Now I see 60 Minutes New Zealand is on the act: how there’s supposedly something “different” about ‘Asians’. (God, I hate that term—I am neither Japanese, Sri Lankan or Kazakh. Prior to Winston Peters being on the scene, I thought I was Chinese, or a Chinese New Zealander.) The report surmised that it’s all about the pressure we got as kids from our parents.
   I wonder if there’s a Chinese edition of the programme investigating why Caucasians are physically stronger than we are, if we’re to buy in to a stereotype.
   I don’t dispute that the report had merit, and that there was some statistical basis for it. It made people think, and, as with Wesley Yang’s article in New York, it prompts a response. Creating dialogue is a good thing. It would be nicer to see a follow-up along Wesley’s lines, on how many ‘Asians’ wind up in leadership positions.
   But as I watched the programme, I kept wondering if somehow, the household I grew up in was anomalous, or whether TV3’s sample of three is representative enough of all ‘Asians’.
   One mother paused for a long time before she said that it was her pushing her daughter. But was the question loaded? Could we have asked a mother from any other race in this country, whose daughter is excelling at school, to see what her answer would be? I’m willing to bet that there is an above-average level of parental involvement in most academically gifted children.
   I had a pretty decent academic career. Like the kids on 60 Minutes, I came over as a child. English is my second language. I was Dux at St Mark’s Church School and Proxime Accessit at Scots College. I had the highest grades in my honours year for my BCA (Hons.) at Victoria University. (I didn’t do quite as well at law school, other than my intellectual property and jurisprudence papers, which gives you a hint of where my interests lay.) Getting 100 over a range of subjects is not unknown to me.
   But this whole idea about tiger parenting, of parents pushing their children to excel, just seems foreign. Didn’t happen to me. (I was encouraged to have literacy and numeracy skills from a young age, but the reason for that is explained elsewhere. And it certainly wasn’t extreme as 60 Minutes wishes to make out—it was enough to nudge things in the right direction in the place I lived in.)
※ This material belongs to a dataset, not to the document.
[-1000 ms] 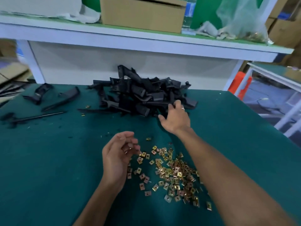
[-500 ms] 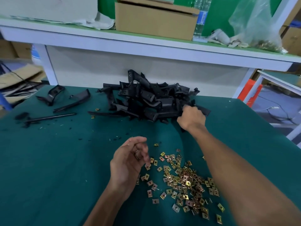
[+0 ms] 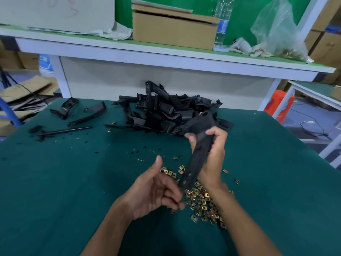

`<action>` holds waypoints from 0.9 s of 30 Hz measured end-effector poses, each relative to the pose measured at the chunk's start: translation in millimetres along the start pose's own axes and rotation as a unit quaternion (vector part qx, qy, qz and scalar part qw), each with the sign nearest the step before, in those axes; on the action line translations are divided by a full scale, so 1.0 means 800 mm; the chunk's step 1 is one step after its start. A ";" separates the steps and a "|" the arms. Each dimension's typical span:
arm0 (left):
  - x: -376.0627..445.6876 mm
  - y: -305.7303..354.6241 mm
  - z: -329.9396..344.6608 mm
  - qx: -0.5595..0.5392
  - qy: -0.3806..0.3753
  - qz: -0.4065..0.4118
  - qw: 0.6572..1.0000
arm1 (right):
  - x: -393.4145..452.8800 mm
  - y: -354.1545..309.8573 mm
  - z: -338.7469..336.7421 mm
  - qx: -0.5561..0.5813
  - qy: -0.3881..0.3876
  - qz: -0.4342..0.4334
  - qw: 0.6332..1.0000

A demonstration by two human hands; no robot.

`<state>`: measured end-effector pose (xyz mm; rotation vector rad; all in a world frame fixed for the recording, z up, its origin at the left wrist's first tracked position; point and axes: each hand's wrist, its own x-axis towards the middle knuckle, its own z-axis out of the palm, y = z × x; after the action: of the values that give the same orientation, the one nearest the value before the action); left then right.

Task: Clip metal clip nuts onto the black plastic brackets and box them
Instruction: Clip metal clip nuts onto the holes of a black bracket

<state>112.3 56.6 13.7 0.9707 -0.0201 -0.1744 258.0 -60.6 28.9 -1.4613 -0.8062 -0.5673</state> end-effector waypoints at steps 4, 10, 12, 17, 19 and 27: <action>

   Everything I got in to, I got in to through dialogue. I didn’t learn the piano till I was 16. I picked up playing by ear in a couple of lessons. But I could have begun learning at five, because we moved into a flat whose previous tenant left her piano behind. My parents were willing to negotiate with our former neighbour to purchase it. I said I wasn’t interested. I was never forced into it. The movers came and Dad put his stereo and I put my toy cars where the piano used to be.
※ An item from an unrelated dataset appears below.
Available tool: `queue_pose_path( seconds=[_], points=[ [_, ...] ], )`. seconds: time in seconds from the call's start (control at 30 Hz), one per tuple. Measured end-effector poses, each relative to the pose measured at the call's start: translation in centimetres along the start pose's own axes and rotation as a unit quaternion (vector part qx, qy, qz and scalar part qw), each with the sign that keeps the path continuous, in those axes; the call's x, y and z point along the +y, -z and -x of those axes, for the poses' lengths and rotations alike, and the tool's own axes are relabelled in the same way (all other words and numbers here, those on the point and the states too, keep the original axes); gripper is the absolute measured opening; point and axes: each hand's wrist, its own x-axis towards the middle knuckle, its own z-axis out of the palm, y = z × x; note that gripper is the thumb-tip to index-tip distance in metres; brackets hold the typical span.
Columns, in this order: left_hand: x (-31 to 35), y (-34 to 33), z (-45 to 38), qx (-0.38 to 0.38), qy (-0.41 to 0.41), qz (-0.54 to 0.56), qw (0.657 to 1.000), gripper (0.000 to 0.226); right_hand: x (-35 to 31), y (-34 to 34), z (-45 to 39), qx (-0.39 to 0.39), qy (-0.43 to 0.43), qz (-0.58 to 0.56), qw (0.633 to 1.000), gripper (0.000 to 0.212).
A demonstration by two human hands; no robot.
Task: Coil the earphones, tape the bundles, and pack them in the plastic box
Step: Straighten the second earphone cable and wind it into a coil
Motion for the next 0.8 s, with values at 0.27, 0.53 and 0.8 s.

   Similarly, I was never forced to attend Sunday school, the only place in which one could learn Chinese literacy in those days. It was suggested to me, on more than one occasion, but I declined. I wound up learning French.
   I could draw in three dimensions when I was four years old because my father saw I had a love of doodling, and began drawing things at different angles. I copied him and the rest was left to me to develop. (I’m still reasonably good though the cars I draw tend to be stuck in the Life on Mars–Ashes to Ashes era.) My parents respected my interests and allowed them to flourish.
   Despite coming first constantly, and despite an offer from St Mark’s to put me up a grade, my parents said, ‘We’d still be proud of you and we’d still love you even if you came second.’ I never did while there.
   You know, I simply chose to score 100s because I reckoned I could. And took up stuff when I was good and ready. I like to think I turned out all right.
   Having Confucian values is one thing, which the report hinted at, but that’s nothing to do with having pushy parents.
   So for all those ‘Kiwi’ parents (the term was used on telly in a way that made me think: so, were my parents not Kiwis? Am I not a Kiwi? Why were we excluded?) watching the story and wondering if a hyper-competitive environment is right for their kids, stop that thinking now.
   You now have a story with a sample of three, and the testament of one other. My recollection is that nurturing and conversation worked. Kids have an amazing ability to reason and work things out for themselves. And that’s how I got my good grades at school.